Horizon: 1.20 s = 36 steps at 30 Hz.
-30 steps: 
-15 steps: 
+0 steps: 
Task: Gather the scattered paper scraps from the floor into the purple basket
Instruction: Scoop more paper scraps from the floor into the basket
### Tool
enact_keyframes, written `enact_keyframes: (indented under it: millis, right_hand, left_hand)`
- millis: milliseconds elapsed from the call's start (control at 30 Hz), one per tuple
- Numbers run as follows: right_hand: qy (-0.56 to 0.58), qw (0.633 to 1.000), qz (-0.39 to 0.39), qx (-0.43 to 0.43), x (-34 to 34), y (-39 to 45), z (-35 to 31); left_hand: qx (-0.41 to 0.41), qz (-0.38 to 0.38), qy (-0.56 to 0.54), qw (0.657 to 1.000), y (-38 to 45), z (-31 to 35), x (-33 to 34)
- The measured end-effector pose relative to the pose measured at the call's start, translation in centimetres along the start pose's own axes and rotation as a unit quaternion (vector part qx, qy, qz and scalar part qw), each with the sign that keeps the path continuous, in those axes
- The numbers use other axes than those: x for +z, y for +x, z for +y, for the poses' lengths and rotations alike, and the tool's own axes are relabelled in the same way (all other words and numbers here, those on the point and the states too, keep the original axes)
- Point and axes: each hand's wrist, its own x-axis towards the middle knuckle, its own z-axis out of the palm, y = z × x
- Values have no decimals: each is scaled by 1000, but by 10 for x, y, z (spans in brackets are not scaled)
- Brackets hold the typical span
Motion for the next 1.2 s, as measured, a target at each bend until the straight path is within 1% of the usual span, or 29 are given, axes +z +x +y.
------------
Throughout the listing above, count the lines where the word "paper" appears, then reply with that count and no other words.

2